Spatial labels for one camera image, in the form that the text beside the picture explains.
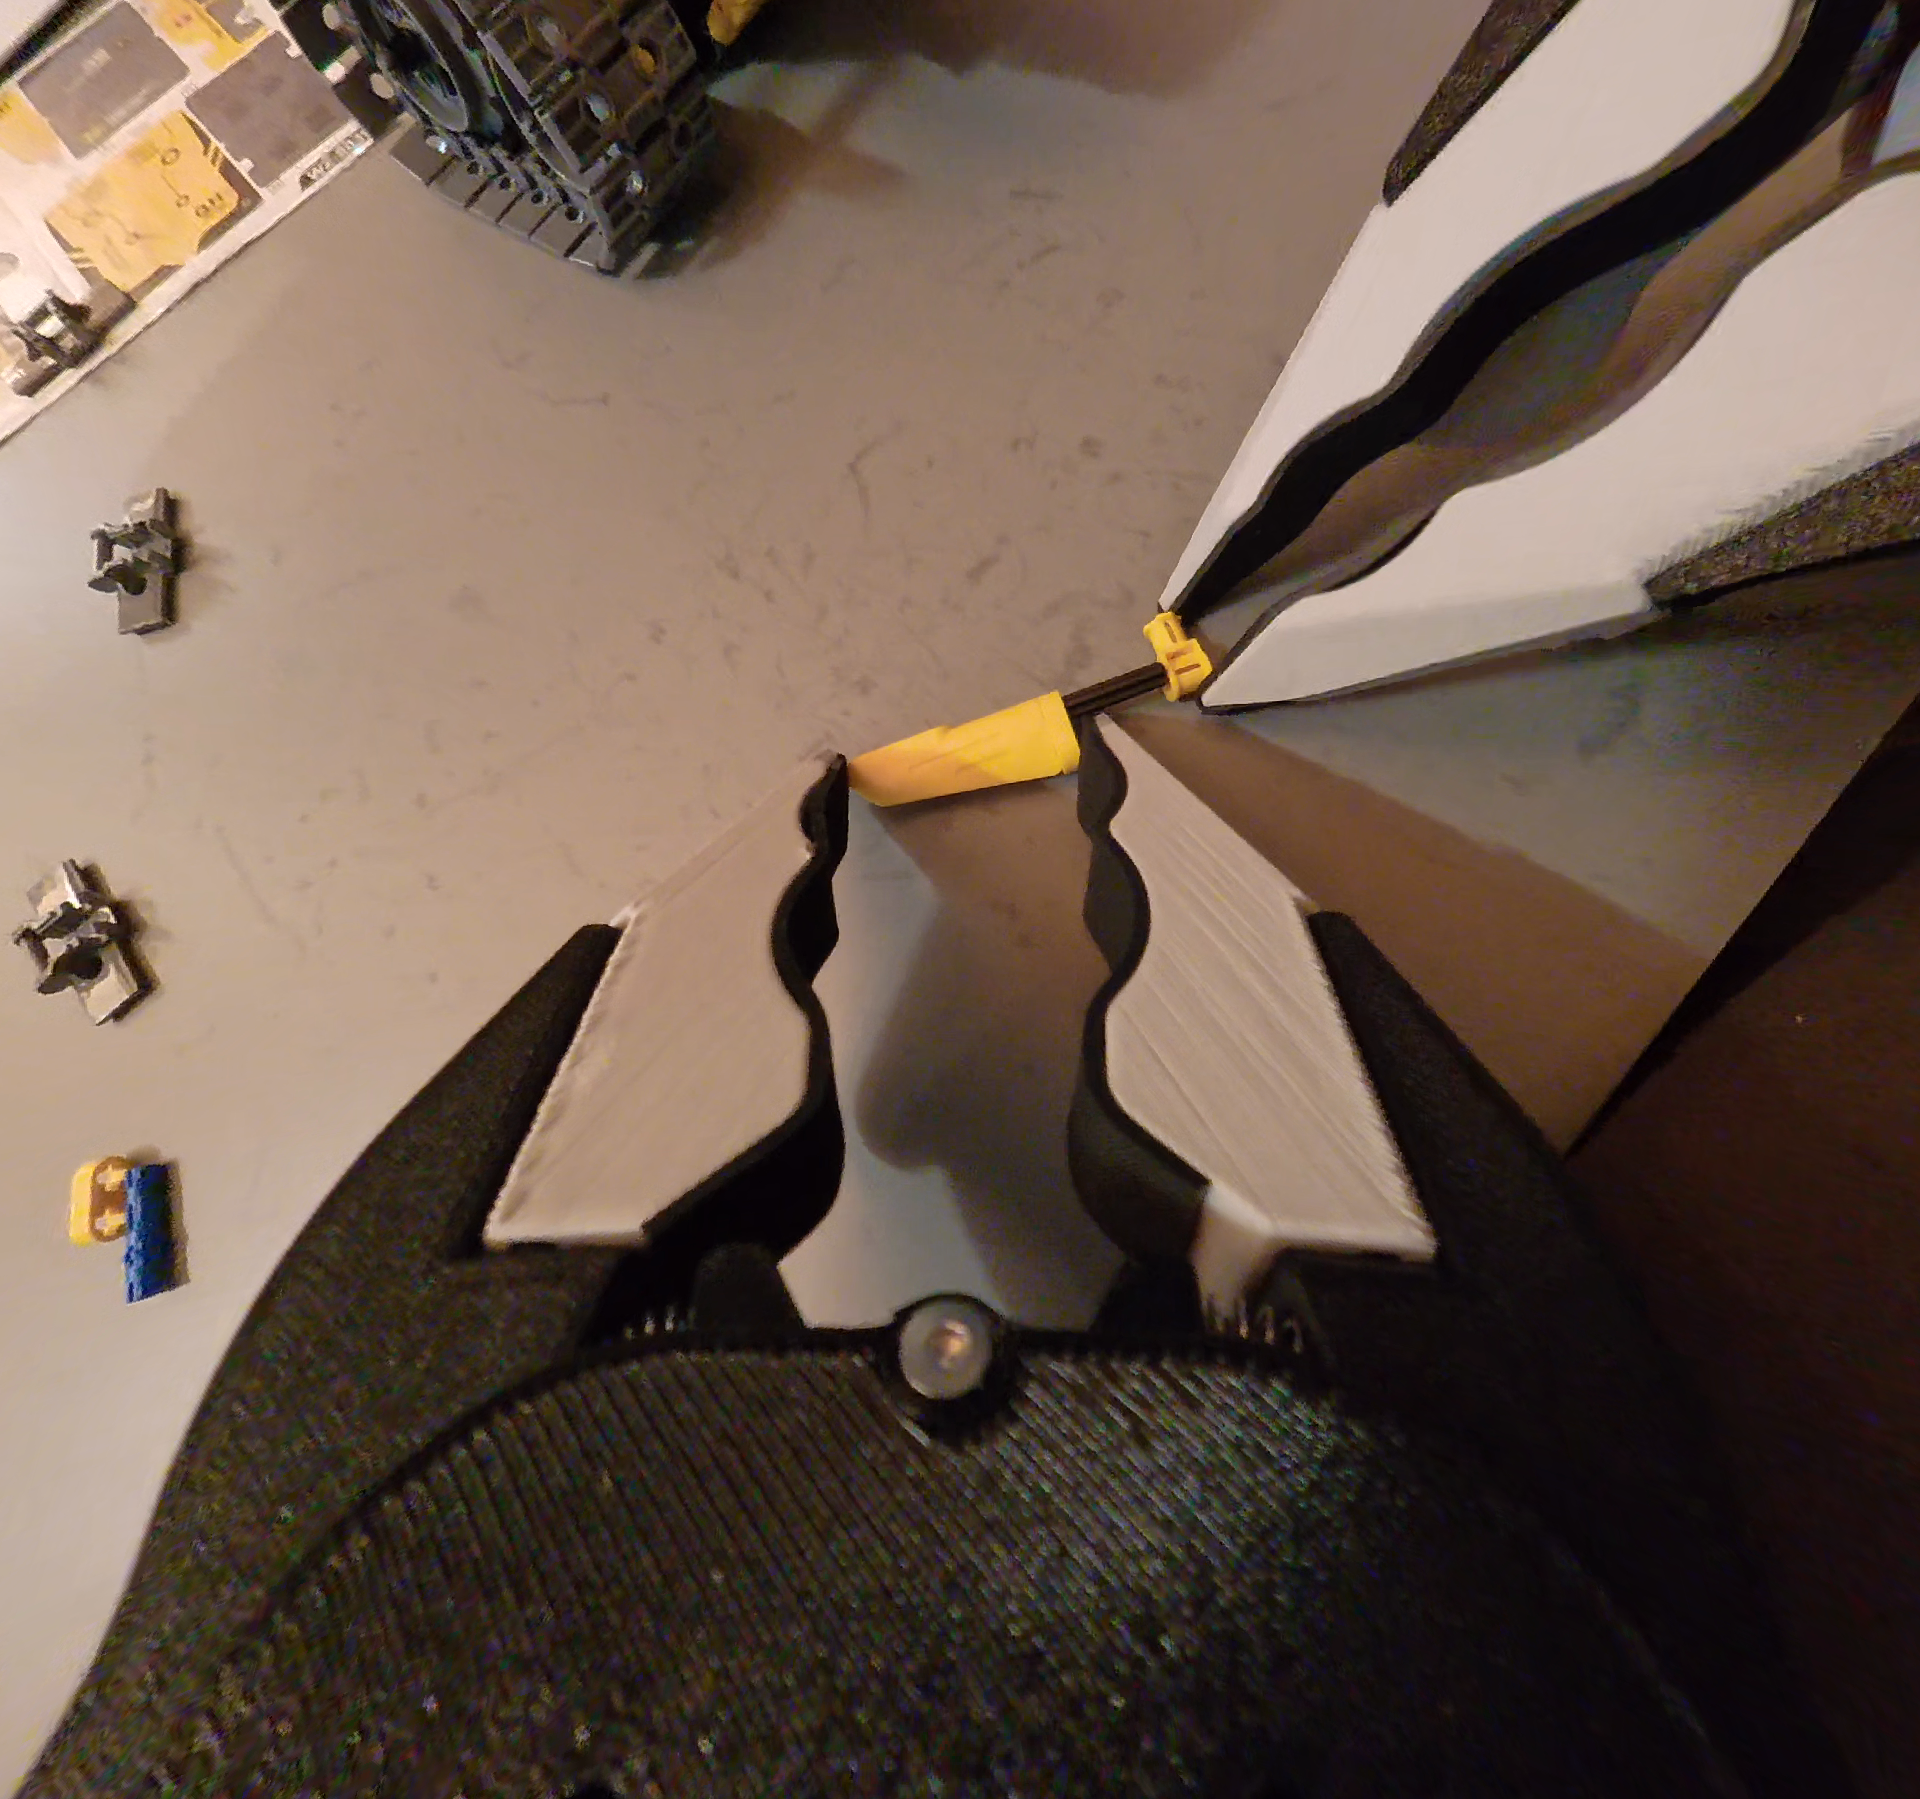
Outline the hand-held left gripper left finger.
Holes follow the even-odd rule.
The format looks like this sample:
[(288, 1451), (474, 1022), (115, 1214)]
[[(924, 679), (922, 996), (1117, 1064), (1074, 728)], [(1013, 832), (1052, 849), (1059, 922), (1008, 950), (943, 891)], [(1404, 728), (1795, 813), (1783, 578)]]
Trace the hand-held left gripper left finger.
[(798, 767), (648, 890), (506, 1173), (485, 1244), (790, 1252), (843, 1177), (827, 1018), (849, 761)]

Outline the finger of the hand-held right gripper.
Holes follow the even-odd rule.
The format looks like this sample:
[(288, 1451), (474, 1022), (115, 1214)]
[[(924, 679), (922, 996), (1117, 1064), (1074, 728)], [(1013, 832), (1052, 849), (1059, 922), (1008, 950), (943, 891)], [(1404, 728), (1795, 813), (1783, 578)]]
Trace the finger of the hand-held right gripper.
[(1633, 634), (1666, 597), (1791, 569), (1795, 507), (1918, 444), (1918, 157), (1739, 283), (1600, 435), (1459, 491), (1383, 567), (1275, 609), (1204, 711), (1320, 704)]
[(1821, 130), (1857, 51), (1862, 0), (1489, 0), (1162, 608), (1211, 615), (1511, 331), (1750, 194)]

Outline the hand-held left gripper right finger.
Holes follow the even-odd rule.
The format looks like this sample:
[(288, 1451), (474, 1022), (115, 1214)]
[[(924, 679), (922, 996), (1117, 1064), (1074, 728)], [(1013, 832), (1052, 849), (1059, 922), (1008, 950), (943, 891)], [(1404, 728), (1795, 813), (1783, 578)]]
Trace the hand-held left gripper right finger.
[(1079, 813), (1109, 979), (1069, 1171), (1098, 1230), (1189, 1265), (1203, 1305), (1248, 1305), (1295, 1252), (1431, 1265), (1312, 899), (1111, 718), (1086, 733)]

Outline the yellow plastic toy piece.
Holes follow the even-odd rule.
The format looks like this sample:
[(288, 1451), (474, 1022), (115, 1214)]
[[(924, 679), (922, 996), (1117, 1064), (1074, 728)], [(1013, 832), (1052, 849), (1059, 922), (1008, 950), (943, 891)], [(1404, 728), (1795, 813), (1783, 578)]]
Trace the yellow plastic toy piece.
[(849, 761), (852, 792), (911, 806), (1076, 774), (1084, 756), (1063, 694), (962, 725), (937, 725)]

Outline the black toy track link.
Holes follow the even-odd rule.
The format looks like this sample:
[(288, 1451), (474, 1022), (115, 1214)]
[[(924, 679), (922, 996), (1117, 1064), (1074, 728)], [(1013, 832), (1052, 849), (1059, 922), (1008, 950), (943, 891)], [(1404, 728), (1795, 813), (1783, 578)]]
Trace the black toy track link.
[(5, 313), (10, 347), (5, 386), (12, 399), (40, 394), (53, 377), (75, 370), (103, 346), (103, 326), (90, 304), (44, 296), (20, 316)]
[(180, 578), (186, 567), (186, 536), (180, 532), (180, 502), (155, 486), (127, 502), (115, 525), (95, 527), (90, 591), (115, 608), (120, 637), (148, 637), (176, 623)]
[(61, 862), (31, 891), (34, 919), (12, 931), (40, 997), (73, 996), (90, 1023), (127, 1018), (151, 992), (131, 919), (95, 870)]

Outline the small blue yellow toy piece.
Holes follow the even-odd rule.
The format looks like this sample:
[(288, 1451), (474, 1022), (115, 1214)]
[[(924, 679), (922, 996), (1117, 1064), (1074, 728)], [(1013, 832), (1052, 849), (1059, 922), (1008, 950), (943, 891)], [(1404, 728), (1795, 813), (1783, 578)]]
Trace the small blue yellow toy piece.
[(181, 1278), (180, 1181), (171, 1162), (127, 1166), (127, 1301), (143, 1305)]

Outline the person's brown shirt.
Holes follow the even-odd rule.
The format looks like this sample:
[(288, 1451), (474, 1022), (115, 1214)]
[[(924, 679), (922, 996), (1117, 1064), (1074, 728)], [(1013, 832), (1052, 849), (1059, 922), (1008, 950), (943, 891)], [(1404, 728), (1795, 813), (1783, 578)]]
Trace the person's brown shirt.
[(1918, 1797), (1918, 711), (1573, 1173), (1707, 1402), (1862, 1797)]

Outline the yellow black tracked toy vehicle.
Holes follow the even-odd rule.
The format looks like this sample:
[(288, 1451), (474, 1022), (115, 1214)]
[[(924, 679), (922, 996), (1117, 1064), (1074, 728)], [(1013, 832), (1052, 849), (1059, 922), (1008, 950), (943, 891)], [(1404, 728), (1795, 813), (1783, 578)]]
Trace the yellow black tracked toy vehicle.
[(773, 0), (267, 0), (443, 204), (603, 275), (653, 254), (715, 150), (710, 82)]

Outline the instruction booklet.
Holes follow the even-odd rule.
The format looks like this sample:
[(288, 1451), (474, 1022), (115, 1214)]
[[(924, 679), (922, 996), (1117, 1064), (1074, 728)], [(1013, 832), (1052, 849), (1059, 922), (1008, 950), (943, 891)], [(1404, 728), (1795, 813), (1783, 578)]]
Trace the instruction booklet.
[(271, 0), (103, 0), (5, 82), (5, 313), (103, 326), (40, 394), (5, 386), (7, 442), (370, 152), (353, 66), (314, 66)]
--------
*What you will do*: Omit every picture, then write out the entries above exactly.

*Problem solution*:
Spatial labels for one camera image, in the form that the text beside the picture explains.
Outline the hand-held left gripper left finger.
Holes follow the even-odd rule.
The format looks like this sample:
[(288, 1451), (474, 1022), (115, 1214)]
[[(924, 679), (922, 996), (1117, 1064), (1074, 728)], [(1013, 832), (1052, 849), (1059, 922), (1008, 950), (943, 891)], [(1404, 728), (1795, 813), (1783, 578)]]
Trace the hand-held left gripper left finger.
[(798, 767), (648, 890), (506, 1173), (485, 1244), (790, 1252), (843, 1177), (827, 1018), (849, 761)]

Outline the finger of the hand-held right gripper.
Holes follow the even-odd rule.
The format looks like this sample:
[(288, 1451), (474, 1022), (115, 1214)]
[[(924, 679), (922, 996), (1117, 1064), (1074, 728)], [(1013, 832), (1052, 849), (1059, 922), (1008, 950), (943, 891)], [(1404, 728), (1795, 813), (1783, 578)]]
Trace the finger of the hand-held right gripper.
[(1633, 634), (1666, 597), (1791, 569), (1795, 507), (1918, 444), (1918, 157), (1739, 283), (1600, 435), (1459, 491), (1383, 567), (1275, 609), (1204, 711), (1320, 704)]
[(1821, 130), (1857, 51), (1862, 0), (1489, 0), (1162, 608), (1211, 615), (1511, 331), (1750, 194)]

Outline the hand-held left gripper right finger.
Holes follow the even-odd rule.
The format looks like this sample:
[(288, 1451), (474, 1022), (115, 1214)]
[[(924, 679), (922, 996), (1117, 1064), (1074, 728)], [(1013, 832), (1052, 849), (1059, 922), (1008, 950), (943, 891)], [(1404, 728), (1795, 813), (1783, 578)]]
Trace the hand-held left gripper right finger.
[(1079, 813), (1109, 979), (1069, 1171), (1098, 1230), (1189, 1265), (1203, 1305), (1248, 1305), (1295, 1252), (1431, 1265), (1312, 899), (1111, 718), (1086, 733)]

Outline the yellow plastic toy piece.
Holes follow the even-odd rule.
The format looks like this sample:
[(288, 1451), (474, 1022), (115, 1214)]
[[(924, 679), (922, 996), (1117, 1064), (1074, 728)], [(1013, 832), (1052, 849), (1059, 922), (1008, 950), (943, 891)], [(1404, 728), (1795, 813), (1783, 578)]]
Trace the yellow plastic toy piece.
[(849, 761), (852, 792), (911, 806), (1076, 774), (1084, 756), (1063, 694), (962, 725), (937, 725)]

Outline the black toy track link.
Holes follow the even-odd rule.
The format looks like this sample:
[(288, 1451), (474, 1022), (115, 1214)]
[[(924, 679), (922, 996), (1117, 1064), (1074, 728)], [(1013, 832), (1052, 849), (1059, 922), (1008, 950), (943, 891)], [(1404, 728), (1795, 813), (1783, 578)]]
Trace the black toy track link.
[(5, 313), (10, 347), (5, 386), (12, 399), (40, 394), (53, 377), (75, 370), (103, 346), (103, 326), (90, 304), (44, 296), (20, 316)]
[(180, 578), (186, 567), (186, 536), (180, 532), (180, 502), (155, 486), (127, 502), (115, 525), (95, 527), (90, 591), (115, 608), (120, 637), (148, 637), (176, 623)]
[(61, 862), (31, 891), (34, 919), (12, 931), (40, 997), (73, 996), (90, 1023), (127, 1018), (151, 992), (131, 919), (95, 870)]

Outline the small blue yellow toy piece.
Holes follow the even-odd rule.
The format looks like this sample:
[(288, 1451), (474, 1022), (115, 1214)]
[[(924, 679), (922, 996), (1117, 1064), (1074, 728)], [(1013, 832), (1052, 849), (1059, 922), (1008, 950), (943, 891)], [(1404, 728), (1795, 813), (1783, 578)]]
Trace the small blue yellow toy piece.
[(181, 1278), (180, 1181), (171, 1162), (127, 1166), (127, 1301), (143, 1305)]

Outline the person's brown shirt.
Holes follow the even-odd rule.
The format looks like this sample:
[(288, 1451), (474, 1022), (115, 1214)]
[[(924, 679), (922, 996), (1117, 1064), (1074, 728)], [(1013, 832), (1052, 849), (1059, 922), (1008, 950), (943, 891)], [(1404, 728), (1795, 813), (1783, 578)]]
Trace the person's brown shirt.
[(1918, 1797), (1918, 711), (1573, 1173), (1707, 1402), (1862, 1797)]

Outline the yellow black tracked toy vehicle.
Holes follow the even-odd rule.
The format looks like this sample:
[(288, 1451), (474, 1022), (115, 1214)]
[[(924, 679), (922, 996), (1117, 1064), (1074, 728)], [(1013, 832), (1052, 849), (1059, 922), (1008, 950), (943, 891)], [(1404, 728), (1795, 813), (1783, 578)]]
Trace the yellow black tracked toy vehicle.
[(773, 0), (267, 0), (443, 204), (603, 275), (653, 254), (715, 150), (710, 82)]

Outline the instruction booklet.
Holes follow the even-odd rule.
The format looks like this sample:
[(288, 1451), (474, 1022), (115, 1214)]
[[(924, 679), (922, 996), (1117, 1064), (1074, 728)], [(1013, 832), (1052, 849), (1059, 922), (1008, 950), (943, 891)], [(1404, 728), (1795, 813), (1783, 578)]]
Trace the instruction booklet.
[(271, 0), (103, 0), (5, 82), (5, 313), (103, 326), (40, 394), (5, 386), (7, 442), (370, 152), (353, 66), (314, 66)]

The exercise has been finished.